* **Task details**
Look through the material below and copy exactly the lines from the line with "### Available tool" to the line with "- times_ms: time", those two lines included.

-- -- --

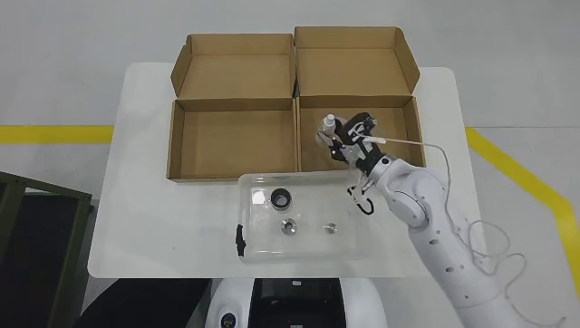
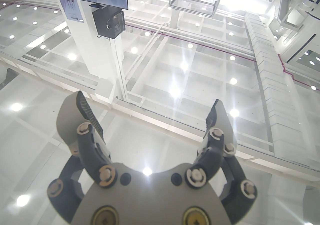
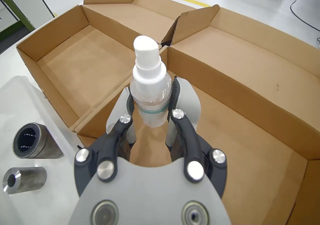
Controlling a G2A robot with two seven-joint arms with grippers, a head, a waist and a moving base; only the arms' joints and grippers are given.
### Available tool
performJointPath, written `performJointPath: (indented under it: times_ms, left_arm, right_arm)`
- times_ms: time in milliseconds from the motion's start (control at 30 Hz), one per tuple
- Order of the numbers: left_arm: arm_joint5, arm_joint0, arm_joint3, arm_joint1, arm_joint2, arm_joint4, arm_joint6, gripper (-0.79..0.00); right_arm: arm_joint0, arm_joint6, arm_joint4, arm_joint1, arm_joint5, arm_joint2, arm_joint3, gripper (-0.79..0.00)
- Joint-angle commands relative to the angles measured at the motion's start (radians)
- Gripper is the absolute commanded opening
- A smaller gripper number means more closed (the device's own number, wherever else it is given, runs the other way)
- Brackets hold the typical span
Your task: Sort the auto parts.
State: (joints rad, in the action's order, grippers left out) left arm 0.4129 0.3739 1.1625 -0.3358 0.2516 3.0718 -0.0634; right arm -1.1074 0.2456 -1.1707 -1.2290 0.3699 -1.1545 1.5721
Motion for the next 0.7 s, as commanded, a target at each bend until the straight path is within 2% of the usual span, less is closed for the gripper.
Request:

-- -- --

* **Task response**
### Available tool
performJointPath, written `performJointPath: (indented under it: times_ms, left_arm, right_arm)`
- times_ms: time in milliseconds from the motion's start (control at 30 Hz), one per tuple

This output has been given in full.